Numerous people contributed to the successful outcome of the project, Maxwell said. It was invigorating, and everyone gave a golden effort for President Monson.
"We have an opportunity to be involved with a lot of really wonderful and important books, but nothing rises above the level of working on the biography of a church president, particularly a living prophet," Maxwell said.
'Befitting of a prophet'
Before his 1963 call to be an apostle, President Monson managed the Deseret News printing press and was an expert in all aspects of the printing business. As a result, he had the final say in all materials used in his biography.

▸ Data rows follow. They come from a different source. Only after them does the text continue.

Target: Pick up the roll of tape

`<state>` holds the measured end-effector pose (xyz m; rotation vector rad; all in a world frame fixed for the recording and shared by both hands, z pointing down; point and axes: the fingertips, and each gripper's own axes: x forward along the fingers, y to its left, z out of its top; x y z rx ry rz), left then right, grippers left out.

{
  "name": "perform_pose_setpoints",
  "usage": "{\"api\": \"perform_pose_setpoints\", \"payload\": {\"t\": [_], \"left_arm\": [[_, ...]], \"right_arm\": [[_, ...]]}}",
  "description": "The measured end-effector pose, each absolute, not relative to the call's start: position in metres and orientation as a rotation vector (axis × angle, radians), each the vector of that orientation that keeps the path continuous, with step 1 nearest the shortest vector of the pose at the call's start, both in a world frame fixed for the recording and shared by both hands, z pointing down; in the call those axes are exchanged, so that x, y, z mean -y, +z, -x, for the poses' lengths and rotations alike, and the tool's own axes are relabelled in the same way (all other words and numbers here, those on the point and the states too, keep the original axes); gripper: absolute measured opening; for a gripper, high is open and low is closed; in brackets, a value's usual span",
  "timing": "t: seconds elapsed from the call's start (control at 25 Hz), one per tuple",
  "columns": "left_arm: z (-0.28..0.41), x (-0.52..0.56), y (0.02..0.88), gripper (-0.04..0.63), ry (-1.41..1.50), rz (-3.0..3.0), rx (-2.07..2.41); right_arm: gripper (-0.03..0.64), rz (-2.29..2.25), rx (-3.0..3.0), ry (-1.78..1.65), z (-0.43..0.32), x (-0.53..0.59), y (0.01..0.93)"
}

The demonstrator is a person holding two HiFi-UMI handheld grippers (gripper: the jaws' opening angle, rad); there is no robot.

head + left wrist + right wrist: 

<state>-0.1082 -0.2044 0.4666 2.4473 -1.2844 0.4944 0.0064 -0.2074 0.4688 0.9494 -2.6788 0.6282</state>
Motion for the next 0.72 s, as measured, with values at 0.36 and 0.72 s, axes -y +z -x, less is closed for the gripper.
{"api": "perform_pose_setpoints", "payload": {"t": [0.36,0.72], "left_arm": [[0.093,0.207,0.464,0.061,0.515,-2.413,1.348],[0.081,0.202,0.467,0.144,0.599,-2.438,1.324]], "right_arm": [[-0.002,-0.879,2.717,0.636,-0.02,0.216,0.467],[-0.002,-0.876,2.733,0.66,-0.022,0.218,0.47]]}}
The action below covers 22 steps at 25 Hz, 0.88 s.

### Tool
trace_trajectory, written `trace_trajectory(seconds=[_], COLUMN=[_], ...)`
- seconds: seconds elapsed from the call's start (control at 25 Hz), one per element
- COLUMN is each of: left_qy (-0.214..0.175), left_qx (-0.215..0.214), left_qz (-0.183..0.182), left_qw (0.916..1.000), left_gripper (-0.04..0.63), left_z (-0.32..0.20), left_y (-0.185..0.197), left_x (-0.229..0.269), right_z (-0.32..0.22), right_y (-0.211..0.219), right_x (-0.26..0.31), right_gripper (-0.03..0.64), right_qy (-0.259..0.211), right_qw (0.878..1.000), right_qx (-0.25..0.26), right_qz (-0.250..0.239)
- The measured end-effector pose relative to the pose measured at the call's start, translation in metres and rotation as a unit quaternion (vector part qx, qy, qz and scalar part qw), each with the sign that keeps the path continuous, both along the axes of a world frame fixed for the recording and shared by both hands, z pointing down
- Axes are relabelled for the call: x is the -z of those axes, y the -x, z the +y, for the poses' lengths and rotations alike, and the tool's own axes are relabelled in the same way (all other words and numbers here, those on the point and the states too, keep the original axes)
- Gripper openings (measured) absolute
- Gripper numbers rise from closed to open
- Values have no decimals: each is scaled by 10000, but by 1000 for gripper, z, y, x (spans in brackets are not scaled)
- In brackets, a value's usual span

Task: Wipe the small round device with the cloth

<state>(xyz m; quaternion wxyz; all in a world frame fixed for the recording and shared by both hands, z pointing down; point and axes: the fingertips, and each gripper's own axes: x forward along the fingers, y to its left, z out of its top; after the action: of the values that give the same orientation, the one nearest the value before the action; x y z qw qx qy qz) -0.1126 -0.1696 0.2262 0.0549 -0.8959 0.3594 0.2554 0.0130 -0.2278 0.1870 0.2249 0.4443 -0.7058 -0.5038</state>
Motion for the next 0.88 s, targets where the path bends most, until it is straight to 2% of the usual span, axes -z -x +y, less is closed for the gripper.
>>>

Swinton said the prophet often used a pica ruler to check the margins, type size and other measurements. He selected the finest-quality paper, including marblelike end sheets, and helped design every element of the cover. In addition to the glossy photo pages, there is even a ribbon secured to the binding.
"He was very much a part of that process, as you would expect given his background, and he made great decisions," Swinton said. "It was fun to watch him pull out that pica rule and say, 'Well, let me see now.' It was really remarkable to watch."
Watts described the book as beautiful.
"It's so gorgeous. It's very befitting of a prophet's biography," she said.